In the first phase of the New Deal the objective was set to restore credit, to relaunch industrial and agricultural production, to attack unemployment, and all this with a rapid and all -out shock therapy (the ” Hundred Days “). In the financial sector, the newly elected Roosevelt placed controls on banks and the stock market, the starting point of the crisis ; he moved towards the devaluation of the dollar, abandoning parity with the European currencies.

In the second phase , started in 1935, before the elections reconfirmed Roosevelt as president with an overwhelming majority, the reform activity took on social security and quality of life (unemployment agency, unemployment insurance and old age insurance) as a commitment. , recognition of trade union rights, rehabilitation of homes and cities). One of the most extensive interventions of public power in the economic field took place with the establishment of the Tennessee Valley Authority , a federal agency for the hydroelectric exploitation of that area.

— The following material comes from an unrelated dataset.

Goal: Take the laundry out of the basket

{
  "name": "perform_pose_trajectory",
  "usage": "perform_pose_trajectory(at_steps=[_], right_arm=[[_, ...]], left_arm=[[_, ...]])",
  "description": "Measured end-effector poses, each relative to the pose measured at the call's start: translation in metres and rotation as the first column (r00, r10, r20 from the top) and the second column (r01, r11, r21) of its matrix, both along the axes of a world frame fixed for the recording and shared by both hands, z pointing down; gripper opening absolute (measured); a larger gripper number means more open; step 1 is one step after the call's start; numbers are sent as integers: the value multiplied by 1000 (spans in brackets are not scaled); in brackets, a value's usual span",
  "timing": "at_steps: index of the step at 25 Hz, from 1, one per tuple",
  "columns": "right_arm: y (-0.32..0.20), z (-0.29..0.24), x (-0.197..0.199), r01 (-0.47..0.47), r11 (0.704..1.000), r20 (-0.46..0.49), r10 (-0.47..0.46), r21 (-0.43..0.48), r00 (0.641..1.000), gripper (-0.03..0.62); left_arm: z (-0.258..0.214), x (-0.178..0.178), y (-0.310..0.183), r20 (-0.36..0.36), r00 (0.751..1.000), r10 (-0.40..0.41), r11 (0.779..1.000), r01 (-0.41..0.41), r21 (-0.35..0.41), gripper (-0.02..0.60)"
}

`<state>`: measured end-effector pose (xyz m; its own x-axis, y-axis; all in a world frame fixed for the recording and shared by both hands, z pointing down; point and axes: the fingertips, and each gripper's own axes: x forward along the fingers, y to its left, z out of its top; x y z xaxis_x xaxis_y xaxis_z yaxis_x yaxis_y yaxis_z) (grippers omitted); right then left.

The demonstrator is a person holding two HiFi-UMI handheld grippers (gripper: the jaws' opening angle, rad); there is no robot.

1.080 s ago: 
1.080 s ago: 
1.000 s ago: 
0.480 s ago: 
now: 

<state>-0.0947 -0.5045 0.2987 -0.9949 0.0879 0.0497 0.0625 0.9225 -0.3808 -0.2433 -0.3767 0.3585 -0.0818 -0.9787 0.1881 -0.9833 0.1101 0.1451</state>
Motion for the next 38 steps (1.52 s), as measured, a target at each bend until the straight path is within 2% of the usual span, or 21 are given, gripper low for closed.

The New Deal implemented a policy of budget deficit and increased public spending as a lever to guide development and reduce income gaps between the social classes, which was considered by some to be the practical application of the theories of the economist John Maynard Keynes . In economic terms, the New Deal turned out to be a partial success (for example, per capita income in 1940 was less, but slightly, than in 1929); in political terms he managed to reconcile economic recovery and the expansion of democracy.